YOUR TASK
Your answer must be an exact transcription of every record below, with the pictures omitted.

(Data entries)
%%
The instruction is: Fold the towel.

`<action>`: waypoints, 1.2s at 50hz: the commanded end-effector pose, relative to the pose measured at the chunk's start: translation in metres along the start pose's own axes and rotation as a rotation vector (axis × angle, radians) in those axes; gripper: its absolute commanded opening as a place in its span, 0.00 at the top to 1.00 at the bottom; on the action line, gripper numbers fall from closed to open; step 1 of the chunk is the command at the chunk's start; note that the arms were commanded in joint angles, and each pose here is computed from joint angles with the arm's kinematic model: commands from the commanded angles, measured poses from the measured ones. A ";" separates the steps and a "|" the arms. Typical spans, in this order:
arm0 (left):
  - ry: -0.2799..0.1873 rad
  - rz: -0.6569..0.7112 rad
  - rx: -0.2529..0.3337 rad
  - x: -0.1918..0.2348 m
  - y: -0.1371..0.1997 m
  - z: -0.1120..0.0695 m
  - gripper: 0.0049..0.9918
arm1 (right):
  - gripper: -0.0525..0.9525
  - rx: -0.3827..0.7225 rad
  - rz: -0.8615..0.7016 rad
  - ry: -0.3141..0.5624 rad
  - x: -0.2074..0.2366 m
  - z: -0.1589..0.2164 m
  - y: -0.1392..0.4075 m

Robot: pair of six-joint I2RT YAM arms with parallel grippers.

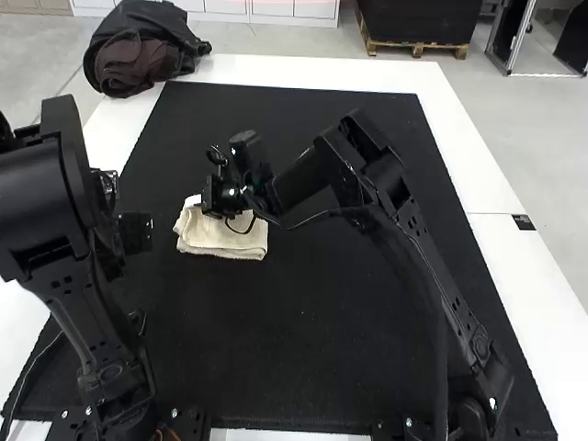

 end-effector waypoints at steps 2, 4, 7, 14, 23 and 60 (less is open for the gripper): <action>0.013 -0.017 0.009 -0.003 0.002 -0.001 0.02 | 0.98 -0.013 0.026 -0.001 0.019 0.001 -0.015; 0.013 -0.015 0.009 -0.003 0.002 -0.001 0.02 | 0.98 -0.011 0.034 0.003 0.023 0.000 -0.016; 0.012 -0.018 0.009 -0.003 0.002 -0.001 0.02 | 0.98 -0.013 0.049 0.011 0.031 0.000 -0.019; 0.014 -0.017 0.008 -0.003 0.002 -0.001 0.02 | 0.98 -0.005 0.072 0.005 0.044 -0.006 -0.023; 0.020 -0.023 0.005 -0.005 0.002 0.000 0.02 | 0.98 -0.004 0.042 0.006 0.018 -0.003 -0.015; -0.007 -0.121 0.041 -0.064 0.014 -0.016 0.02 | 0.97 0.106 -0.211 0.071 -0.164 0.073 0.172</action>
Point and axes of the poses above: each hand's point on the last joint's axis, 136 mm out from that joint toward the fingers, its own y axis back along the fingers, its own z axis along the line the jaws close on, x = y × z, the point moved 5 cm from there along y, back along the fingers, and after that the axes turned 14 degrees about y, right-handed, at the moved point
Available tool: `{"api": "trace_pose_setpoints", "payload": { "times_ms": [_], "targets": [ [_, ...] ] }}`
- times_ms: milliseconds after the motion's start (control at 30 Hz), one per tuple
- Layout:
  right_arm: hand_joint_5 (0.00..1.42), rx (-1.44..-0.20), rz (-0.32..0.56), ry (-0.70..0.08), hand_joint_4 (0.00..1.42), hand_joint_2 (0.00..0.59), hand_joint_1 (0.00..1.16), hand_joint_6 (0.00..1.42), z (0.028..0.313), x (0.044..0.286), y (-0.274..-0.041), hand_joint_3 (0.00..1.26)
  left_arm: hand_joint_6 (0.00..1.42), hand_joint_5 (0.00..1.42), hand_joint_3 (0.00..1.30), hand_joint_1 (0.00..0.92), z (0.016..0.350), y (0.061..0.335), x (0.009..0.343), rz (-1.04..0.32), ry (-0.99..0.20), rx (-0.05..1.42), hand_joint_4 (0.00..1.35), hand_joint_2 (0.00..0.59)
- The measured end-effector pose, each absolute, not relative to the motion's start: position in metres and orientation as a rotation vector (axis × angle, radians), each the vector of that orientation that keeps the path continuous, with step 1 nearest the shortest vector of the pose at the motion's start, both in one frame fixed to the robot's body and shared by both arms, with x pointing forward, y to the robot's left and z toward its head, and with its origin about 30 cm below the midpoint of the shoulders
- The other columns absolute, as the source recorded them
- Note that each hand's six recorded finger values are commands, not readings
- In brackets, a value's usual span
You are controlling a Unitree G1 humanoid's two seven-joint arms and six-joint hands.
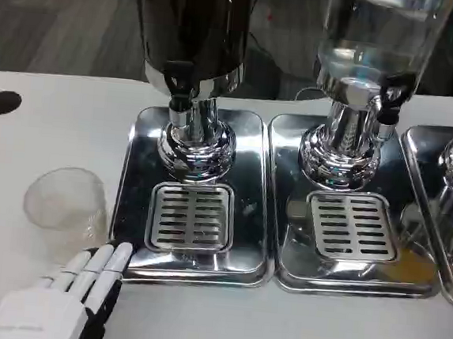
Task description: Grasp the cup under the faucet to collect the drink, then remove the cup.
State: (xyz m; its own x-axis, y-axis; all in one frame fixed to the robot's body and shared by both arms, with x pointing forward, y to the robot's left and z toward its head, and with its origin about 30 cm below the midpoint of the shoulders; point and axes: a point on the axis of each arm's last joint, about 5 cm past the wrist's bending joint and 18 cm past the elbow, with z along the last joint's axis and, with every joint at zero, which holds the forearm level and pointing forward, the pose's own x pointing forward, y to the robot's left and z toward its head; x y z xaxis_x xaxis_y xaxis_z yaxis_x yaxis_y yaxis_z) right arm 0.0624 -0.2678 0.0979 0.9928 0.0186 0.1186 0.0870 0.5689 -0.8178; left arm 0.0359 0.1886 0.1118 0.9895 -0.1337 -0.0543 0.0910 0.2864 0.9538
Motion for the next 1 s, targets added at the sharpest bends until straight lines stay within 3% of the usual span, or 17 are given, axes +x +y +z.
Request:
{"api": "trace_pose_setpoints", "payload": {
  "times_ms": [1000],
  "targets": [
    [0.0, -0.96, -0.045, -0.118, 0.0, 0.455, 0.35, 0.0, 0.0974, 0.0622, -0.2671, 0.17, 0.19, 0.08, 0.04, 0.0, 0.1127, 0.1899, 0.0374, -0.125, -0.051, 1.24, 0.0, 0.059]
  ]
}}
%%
YOUR SOLUTION
The instruction is: Fold the towel.

`<action>`: waypoints, 1.2s at 50hz: the commanded end-effector pose, relative to the pose measured at the chunk's start: translation in metres along the start pose's own axes and rotation as a rotation vector (axis × angle, radians) in those axes; gripper: its absolute commanded opening as a place in its span, 0.00 at the top to 1.00 at the bottom; on the action line, gripper numbers fall from closed to open; step 1 of the chunk is the command at the chunk's start; note that the arms were commanded in joint angles, and each pose here is computed from joint angles with the arm's kinematic model: commands from the commanded angles, measured poses from the measured ones. A ";" separates the steps and a "|" the arms. Typical spans, in this order:
arm0 (left):
  - ry: -0.2799..0.1873 rad
  - rz: -0.6569..0.7112 rad
  - rx: -0.2529..0.3337 rad
  - x: -0.1918..0.2348 m
  - y: -0.1371..0.1997 m
  - z: -0.1120..0.0695 m
  - gripper: 0.0049..0.9918
arm1 (right):
  - gripper: -0.0525..0.9525
  - rx: -0.3827..0.7225 rad
  - rz: -0.8615..0.7016 rad
  - ry: -0.3141..0.5624 rad
  - x: -0.2074..0.2366 m
  - z: -0.1589..0.2164 m
  - y: -0.1392..0.4075 m

Robot: pair of six-joint I2RT YAM arms with parallel grippers.


 end-effector waypoints at steps 2, 4, 7, 14, 23 and 60 (less is open for the gripper): <action>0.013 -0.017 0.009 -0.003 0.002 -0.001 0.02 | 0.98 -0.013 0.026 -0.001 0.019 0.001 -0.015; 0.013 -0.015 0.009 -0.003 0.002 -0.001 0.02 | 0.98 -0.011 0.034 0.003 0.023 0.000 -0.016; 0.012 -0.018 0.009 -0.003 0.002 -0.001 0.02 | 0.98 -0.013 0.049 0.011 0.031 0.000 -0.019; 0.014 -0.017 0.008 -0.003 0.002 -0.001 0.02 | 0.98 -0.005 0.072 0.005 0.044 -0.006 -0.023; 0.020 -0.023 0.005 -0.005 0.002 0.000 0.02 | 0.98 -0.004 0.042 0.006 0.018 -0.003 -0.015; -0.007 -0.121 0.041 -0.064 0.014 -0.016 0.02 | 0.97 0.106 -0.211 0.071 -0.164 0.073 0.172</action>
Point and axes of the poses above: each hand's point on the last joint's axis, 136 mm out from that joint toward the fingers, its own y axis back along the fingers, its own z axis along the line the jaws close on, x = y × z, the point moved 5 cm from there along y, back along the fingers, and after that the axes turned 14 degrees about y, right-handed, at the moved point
Available tool: `{"api": "trace_pose_setpoints", "payload": { "times_ms": [_], "targets": [ [_, ...] ] }}`
- times_ms: milliseconds after the motion's start (control at 30 Hz), one per tuple
- Layout:
  right_arm: hand_joint_5 (0.00..1.42), rx (-1.44..-0.20), rz (-0.32..0.56), ry (-0.70..0.08), hand_joint_4 (0.00..1.42), hand_joint_2 (0.00..0.59), hand_joint_1 (0.00..1.16), hand_joint_6 (0.00..1.42), z (0.028..0.313), x (0.044..0.286), y (-0.274..-0.041), hand_joint_3 (0.00..1.26)
  left_arm: hand_joint_6 (0.00..1.42), hand_joint_5 (0.00..1.42), hand_joint_3 (0.00..1.30), hand_joint_1 (0.00..0.92), z (0.016..0.350), y (0.061..0.335), x (0.009..0.343), rz (-1.04..0.32), ry (-0.99..0.20), rx (-0.05..1.42), hand_joint_4 (0.00..1.35), hand_joint_2 (0.00..0.59)
- The measured end-effector pose, each absolute, not relative to the motion's start: position in metres and orientation as a rotation vector (axis × angle, radians), each the vector of that orientation that keeps the path continuous, with step 1 nearest the shortest vector of the pose at the motion's start, both in one frame fixed to the robot's body and shared by both arms, with x pointing forward, y to the robot's left and z toward its head, and with its origin about 30 cm below the midpoint of the shoulders
- The other columns absolute, as the source recorded them
- Note that each hand's six recorded finger values are commands, not readings
- In brackets, a value's usual span
You are controlling a Unitree G1 humanoid's two seven-joint arms and six-joint hands.
Task description: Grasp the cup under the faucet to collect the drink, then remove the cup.
State: (xyz m; its own x-axis, y-axis; all in one frame fixed to the robot's body and shared by both arms, with x pointing forward, y to the robot's left and z toward its head, and with its origin about 30 cm below the midpoint of the shoulders; point and axes: a point on the axis of each arm's last joint, about 5 cm past the wrist's bending joint and 18 cm past the elbow, with z along the last joint's axis and, with every joint at zero, which holds the forearm level and pointing forward, the pose's own x pointing forward, y to the robot's left and z toward its head; x y z xaxis_x xaxis_y xaxis_z yaxis_x yaxis_y yaxis_z) right arm 0.0624 -0.2678 0.0979 0.9928 0.0186 0.1186 0.0870 0.5689 -0.8178; left arm 0.0359 0.1886 0.1118 0.9895 -0.1337 -0.0543 0.0910 0.2864 0.9538
Motion for the next 1 s, targets added at the sharpest bends until straight lines stay within 3% of the usual span, or 17 are given, axes +x +y +z.
Request:
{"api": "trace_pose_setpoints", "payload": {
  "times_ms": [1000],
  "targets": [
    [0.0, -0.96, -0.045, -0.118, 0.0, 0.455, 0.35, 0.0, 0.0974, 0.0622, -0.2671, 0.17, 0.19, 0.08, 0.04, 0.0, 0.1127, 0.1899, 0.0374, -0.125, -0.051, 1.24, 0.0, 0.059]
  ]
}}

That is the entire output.